Segundo a decisão do ministro Moura Ribeiro, do STJ, a utilização de cola eletrônica para a aprovação em concurso público não era típica (descrita em lei) até a vigência da Lei 12.550/2011, não se configurando em estelionato, “em razão da inexistência de prejuízo patrimonial certo e de vítima determinada”.

A juíza federal ampliou os efeitos do Habeas Corpus para absolver todos os réus, em relação não só ao estelionato como também à formação de quadrilha, apesar de estar convencida de que eles burlaram o concurso da Receita. “Ou a conduta de fraude, por meio de cola eletrônica, é típica para todos ou, da mesma forma, é atípica para todos”.

Na formação de quadrilha, os acusados devem se associar, de modo estável, para a prática de crimes. No caso da operação, conforme a denúncia do MPF, os réus cometeram estelionatos. Porém, como este delito deixou de ser considerado, devido à lei que introduziu o artigo 311-A ao Código Penal, a quadrilha também caiu por terra.

A operação foi desmembrada em dez ações por causa do elevado número de concursos burlados e de réus.
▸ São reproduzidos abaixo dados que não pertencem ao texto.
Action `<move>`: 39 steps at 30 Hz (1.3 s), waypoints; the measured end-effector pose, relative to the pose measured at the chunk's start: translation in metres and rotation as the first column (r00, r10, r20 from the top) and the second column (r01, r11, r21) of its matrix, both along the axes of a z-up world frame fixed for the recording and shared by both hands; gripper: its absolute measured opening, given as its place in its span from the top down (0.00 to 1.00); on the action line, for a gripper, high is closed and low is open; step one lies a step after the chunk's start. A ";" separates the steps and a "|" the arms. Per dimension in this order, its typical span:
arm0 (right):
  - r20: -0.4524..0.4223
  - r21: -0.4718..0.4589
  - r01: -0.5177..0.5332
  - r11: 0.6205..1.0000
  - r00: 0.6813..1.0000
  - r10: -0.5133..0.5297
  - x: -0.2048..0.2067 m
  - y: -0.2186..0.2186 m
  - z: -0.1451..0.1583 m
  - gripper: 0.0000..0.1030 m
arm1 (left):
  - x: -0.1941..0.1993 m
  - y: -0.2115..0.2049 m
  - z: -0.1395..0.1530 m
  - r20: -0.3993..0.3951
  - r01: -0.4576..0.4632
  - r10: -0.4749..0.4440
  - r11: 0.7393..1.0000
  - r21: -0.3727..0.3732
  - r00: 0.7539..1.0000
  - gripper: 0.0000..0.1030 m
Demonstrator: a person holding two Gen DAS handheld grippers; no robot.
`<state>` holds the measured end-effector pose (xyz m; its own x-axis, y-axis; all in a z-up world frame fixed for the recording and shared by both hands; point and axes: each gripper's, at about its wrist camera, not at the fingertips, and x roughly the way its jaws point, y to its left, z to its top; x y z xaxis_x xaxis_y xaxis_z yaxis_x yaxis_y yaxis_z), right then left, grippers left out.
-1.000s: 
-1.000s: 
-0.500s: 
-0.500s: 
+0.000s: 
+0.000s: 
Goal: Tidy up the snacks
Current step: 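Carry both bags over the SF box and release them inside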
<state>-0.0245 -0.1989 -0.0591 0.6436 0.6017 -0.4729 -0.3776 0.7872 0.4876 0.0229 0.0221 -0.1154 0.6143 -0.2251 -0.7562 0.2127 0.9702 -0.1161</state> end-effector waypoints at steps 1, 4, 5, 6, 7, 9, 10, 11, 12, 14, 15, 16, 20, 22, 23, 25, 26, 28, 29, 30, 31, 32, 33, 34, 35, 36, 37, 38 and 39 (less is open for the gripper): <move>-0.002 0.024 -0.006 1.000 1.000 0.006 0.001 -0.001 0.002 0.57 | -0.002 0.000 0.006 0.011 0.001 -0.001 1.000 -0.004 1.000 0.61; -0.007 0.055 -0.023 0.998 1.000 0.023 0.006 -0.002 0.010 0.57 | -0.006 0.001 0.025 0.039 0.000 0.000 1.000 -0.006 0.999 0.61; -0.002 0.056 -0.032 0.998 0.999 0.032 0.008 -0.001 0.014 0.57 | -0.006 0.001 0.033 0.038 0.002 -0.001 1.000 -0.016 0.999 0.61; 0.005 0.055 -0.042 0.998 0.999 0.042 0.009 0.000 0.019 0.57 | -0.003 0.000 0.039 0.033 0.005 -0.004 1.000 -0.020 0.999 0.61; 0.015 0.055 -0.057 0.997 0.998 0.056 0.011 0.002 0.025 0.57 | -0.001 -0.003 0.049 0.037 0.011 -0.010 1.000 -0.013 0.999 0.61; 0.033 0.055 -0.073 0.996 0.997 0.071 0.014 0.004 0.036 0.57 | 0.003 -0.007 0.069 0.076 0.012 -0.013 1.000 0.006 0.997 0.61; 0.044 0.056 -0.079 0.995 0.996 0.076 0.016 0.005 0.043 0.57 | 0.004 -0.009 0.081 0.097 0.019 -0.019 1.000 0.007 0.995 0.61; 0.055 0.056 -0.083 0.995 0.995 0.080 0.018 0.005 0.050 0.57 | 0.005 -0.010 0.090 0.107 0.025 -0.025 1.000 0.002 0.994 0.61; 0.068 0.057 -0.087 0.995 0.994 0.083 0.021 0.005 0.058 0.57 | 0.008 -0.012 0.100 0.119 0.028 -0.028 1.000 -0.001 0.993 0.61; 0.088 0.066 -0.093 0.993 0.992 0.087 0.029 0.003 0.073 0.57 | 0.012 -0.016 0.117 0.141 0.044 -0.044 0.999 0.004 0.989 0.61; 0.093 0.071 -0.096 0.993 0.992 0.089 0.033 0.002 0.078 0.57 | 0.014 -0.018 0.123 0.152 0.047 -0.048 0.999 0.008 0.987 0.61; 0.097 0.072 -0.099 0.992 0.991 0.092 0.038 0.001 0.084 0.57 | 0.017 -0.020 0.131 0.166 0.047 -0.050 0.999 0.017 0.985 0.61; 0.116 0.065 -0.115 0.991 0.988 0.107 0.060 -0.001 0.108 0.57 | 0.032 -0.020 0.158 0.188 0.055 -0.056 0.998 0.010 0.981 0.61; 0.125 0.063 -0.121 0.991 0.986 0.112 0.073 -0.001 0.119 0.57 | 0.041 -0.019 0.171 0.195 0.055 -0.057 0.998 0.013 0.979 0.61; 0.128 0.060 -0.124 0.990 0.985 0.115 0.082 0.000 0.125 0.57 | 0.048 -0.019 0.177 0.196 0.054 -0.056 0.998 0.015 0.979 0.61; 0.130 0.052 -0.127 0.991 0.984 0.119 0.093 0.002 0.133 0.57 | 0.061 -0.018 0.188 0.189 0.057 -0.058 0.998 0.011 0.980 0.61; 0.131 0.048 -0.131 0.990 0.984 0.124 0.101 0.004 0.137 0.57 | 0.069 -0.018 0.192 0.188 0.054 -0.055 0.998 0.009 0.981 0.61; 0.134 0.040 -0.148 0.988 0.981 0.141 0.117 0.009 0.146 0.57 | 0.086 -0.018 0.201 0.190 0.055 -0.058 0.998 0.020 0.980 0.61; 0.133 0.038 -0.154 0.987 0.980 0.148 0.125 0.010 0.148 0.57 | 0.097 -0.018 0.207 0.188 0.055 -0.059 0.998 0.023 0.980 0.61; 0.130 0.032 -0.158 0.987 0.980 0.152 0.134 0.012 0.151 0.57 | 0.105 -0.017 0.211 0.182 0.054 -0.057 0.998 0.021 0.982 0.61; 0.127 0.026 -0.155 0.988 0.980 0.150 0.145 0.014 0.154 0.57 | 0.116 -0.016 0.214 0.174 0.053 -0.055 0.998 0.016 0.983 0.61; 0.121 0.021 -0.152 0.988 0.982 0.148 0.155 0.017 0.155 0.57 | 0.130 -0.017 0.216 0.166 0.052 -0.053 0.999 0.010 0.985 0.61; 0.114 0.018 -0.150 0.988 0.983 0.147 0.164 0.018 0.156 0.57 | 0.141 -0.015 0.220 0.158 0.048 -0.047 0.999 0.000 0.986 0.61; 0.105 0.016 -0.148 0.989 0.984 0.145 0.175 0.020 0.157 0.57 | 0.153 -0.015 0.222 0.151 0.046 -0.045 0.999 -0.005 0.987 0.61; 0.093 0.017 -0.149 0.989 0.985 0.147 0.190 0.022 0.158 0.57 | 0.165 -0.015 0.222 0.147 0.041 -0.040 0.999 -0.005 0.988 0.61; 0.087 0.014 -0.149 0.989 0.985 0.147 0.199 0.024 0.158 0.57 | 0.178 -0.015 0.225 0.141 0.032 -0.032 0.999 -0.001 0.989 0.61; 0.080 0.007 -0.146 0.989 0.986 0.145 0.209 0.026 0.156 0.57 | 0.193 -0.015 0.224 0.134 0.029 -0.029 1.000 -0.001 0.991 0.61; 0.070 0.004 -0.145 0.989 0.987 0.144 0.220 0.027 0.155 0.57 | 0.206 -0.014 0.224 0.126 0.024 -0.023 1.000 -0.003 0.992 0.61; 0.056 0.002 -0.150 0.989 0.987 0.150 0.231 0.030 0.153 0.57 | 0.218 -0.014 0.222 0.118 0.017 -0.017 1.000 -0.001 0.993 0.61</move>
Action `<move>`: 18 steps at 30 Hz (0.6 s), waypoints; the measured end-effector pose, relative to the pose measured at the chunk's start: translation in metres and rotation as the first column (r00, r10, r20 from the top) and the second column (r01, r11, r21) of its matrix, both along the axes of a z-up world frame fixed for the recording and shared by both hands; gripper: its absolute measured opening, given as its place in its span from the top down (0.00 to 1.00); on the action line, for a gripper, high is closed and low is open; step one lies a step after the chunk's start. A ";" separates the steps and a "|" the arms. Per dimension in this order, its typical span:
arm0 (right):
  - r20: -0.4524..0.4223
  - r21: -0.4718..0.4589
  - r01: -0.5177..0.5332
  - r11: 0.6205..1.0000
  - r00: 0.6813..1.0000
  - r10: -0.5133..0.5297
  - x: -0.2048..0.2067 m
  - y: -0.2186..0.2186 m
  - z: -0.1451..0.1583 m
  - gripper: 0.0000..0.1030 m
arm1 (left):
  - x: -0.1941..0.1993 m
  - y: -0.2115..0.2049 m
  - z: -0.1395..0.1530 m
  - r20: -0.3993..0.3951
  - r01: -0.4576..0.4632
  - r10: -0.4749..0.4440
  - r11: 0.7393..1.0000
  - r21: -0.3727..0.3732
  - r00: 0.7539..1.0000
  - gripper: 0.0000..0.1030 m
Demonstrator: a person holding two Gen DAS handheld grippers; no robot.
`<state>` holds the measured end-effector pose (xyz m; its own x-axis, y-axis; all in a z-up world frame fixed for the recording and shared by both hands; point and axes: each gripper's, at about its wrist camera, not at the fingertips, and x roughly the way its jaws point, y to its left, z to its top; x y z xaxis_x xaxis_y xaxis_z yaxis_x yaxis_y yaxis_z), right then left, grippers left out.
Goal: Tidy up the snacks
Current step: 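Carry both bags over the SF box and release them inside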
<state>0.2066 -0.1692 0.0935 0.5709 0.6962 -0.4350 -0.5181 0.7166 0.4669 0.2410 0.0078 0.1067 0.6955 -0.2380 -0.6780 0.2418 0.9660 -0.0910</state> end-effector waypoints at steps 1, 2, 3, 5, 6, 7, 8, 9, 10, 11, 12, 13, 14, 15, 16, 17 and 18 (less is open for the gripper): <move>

A PF também detectou fraudes em exame da Ordem dos Advogados do Brasil e em concursos da Agência Brasileira de Inteligência (Abin), da Agência Nacional de Aviação Civil (Anac) e de agente da própria Polícia Federal.

Cinco processos apuram as condutas dos acusados de planejar o esquema e colocá-lo em prática. Os demais estão relacionados aos candidatos que, segundo o MPF, beneficiaram-se ou tentaram se beneficiar das fraudes com a compra de gabaritos ou com a utilização de ponto eletrônico no momento da realização das provas.